TO DO ▸ In the records below, some lines contain the word "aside". Copy each of them.

Saved entries:
* * * *

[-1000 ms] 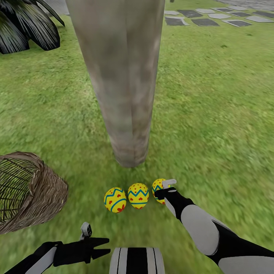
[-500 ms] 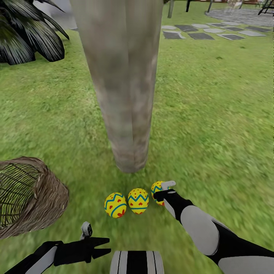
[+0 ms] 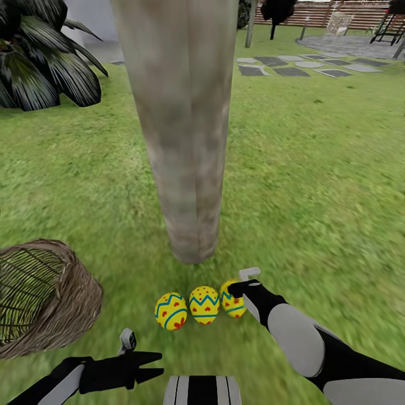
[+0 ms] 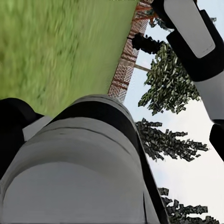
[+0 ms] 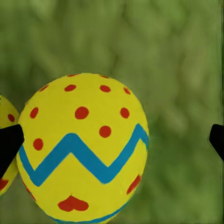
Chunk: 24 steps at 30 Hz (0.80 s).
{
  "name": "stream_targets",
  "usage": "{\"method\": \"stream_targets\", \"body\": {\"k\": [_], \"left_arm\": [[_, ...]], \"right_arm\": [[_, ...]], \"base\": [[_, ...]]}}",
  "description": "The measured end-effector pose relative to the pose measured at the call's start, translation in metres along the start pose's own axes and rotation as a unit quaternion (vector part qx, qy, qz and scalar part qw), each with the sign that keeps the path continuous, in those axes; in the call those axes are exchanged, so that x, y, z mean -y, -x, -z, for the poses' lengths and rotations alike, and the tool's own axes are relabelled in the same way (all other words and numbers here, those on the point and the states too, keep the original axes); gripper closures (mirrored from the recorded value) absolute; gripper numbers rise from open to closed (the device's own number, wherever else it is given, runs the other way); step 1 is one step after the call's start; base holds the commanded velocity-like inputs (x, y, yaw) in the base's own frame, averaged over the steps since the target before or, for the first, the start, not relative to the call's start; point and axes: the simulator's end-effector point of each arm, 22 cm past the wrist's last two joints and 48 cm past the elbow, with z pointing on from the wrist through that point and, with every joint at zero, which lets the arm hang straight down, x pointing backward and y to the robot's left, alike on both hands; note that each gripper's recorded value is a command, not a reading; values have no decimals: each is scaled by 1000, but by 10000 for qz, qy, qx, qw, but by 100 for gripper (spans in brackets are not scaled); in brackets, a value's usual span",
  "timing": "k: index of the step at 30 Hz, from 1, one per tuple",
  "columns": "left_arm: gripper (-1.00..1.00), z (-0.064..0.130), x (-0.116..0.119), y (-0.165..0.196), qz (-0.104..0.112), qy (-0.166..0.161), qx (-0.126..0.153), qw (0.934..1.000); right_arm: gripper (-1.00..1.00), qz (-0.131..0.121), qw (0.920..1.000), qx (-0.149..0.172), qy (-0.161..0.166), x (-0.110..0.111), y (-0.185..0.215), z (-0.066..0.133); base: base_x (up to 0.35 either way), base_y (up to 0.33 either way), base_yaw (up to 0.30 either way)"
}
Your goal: Take the three Easter eggs out of the wicker basket on the lawn in the garden, then place them on the lawn next to a single tree (choose any tree) so that all three eggs are next to the same tree and none are left in the basket.
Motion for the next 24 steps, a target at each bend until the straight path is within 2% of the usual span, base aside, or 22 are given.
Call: {"method": "stream_targets", "body": {"k": [19, 24], "left_arm": [[-100, 6, 28, 5, -394, -5, 59, 9992], [-100, 9, 34, 7, -479, 7, 105, 9988]], "right_arm": [[-100, -46, 9997, 239, -72, 8, 25, 31], [-100, -70, 9997, 219, -61, 7, 17, 37]], "base": [[0, 0, 0], [0, 0, 0]]}}
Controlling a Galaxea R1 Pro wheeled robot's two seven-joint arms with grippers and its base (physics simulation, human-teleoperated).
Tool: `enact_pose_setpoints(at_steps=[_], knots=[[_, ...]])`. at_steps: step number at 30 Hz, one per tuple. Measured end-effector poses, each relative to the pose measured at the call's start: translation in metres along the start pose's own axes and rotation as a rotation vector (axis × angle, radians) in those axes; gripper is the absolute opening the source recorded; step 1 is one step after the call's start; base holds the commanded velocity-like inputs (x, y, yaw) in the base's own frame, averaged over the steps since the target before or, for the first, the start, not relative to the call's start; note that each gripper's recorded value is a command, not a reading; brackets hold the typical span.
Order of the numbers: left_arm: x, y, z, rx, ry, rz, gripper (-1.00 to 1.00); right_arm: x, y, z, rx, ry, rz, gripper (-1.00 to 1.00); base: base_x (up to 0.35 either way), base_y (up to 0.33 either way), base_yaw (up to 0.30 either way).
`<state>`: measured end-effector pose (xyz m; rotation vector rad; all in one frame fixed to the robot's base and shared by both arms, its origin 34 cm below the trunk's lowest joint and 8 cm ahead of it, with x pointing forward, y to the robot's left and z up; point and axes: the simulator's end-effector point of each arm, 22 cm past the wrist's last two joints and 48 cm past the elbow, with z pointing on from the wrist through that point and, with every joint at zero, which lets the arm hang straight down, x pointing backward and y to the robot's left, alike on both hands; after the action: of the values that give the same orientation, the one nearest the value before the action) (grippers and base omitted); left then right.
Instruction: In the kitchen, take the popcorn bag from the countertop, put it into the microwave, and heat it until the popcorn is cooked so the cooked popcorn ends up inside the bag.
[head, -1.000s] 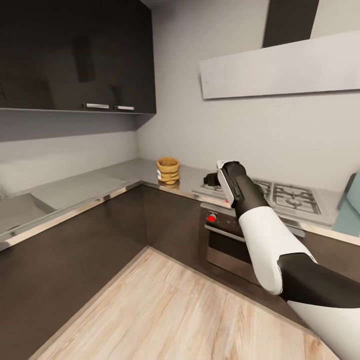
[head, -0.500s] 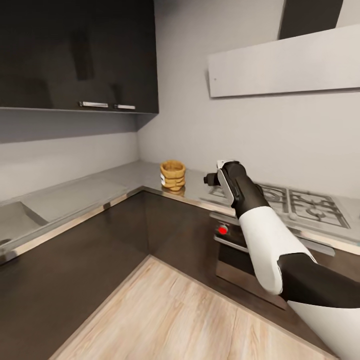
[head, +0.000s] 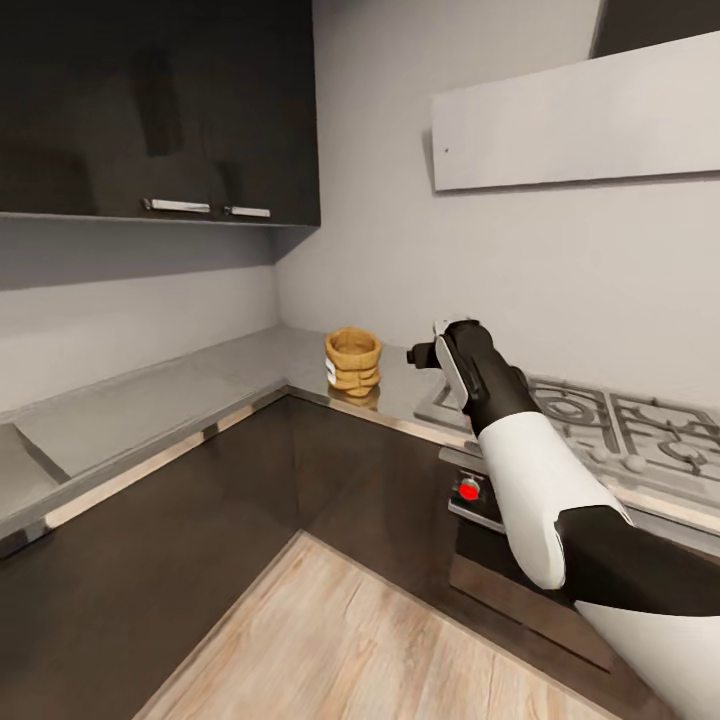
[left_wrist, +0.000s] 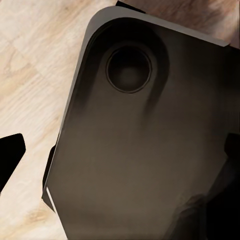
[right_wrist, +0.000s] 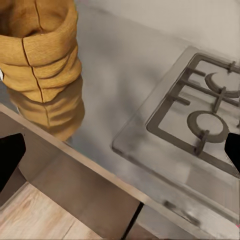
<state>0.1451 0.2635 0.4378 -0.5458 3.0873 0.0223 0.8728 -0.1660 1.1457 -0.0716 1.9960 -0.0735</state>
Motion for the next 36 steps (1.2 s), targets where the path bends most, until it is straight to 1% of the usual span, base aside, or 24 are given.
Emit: enact_pose_setpoints(at_steps=[4, 8, 9, 11, 14, 18, 26, 36], knots=[[0.0, 0.0, 0.0, 0.0, -0.001, 0.0, 1.0, -0.001, 0.0, 0.0, 0.0, -0.007, -0.001, 1.0, 0.33, 0.0, 0.0], [0.0, 0.0, 0.0, 0.0, -0.001, 0.0, 1.0, -0.011, 0.002, 0.0, -0.011, -0.049, 0.014, 1.0, 0.33, 0.0, 0.0], [0.0, 0.0, 0.0, 0.0, -0.001, 0.0, 1.0, -0.011, 0.005, 0.0, -0.021, -0.052, 0.023, 1.0, 0.33, 0.0, 0.0], [0.0, 0.0, 0.0, 0.0, -0.001, -0.001, 1.0, -0.013, 0.014, -0.001, -0.066, -0.055, 0.056, 1.0, 0.33, 0.0, 0.0], [0.0, 0.0, 0.0, 0.0, -0.002, -0.001, 1.0, -0.014, 0.025, -0.002, -0.113, -0.059, 0.085, 1.0, 0.33, 0.0, 0.0], [-0.002, 0.0, 0.0, 0.0, -0.007, -0.001, 1.0, -0.015, 0.026, -0.002, -0.119, -0.064, 0.087, 1.0, 0.33, 0.0, 0.0], [-0.002, 0.0, 0.0, 0.0, -0.01, -0.001, 1.0, -0.013, 0.027, -0.002, -0.123, -0.052, 0.083, 1.0, 0.33, 0.02, 0.0], [-0.002, 0.0, 0.0, 0.0, -0.01, -0.002, 1.0, -0.009, 0.028, -0.001, -0.125, -0.044, 0.084, 1.0, 0.3, 0.208, 0.0]])
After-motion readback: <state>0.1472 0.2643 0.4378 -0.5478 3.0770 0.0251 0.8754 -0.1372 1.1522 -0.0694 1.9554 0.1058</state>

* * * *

ANSWER BOX ▸
Motion for the next 24 steps, a target at each bend until the straight path is within 2% of the usual span, base aside, or 22 are given.
Motion for the next 36 steps (1.2 s), targets where the path bends most, until it is straight to 1% of the usual span, base aside, or 24 are given.

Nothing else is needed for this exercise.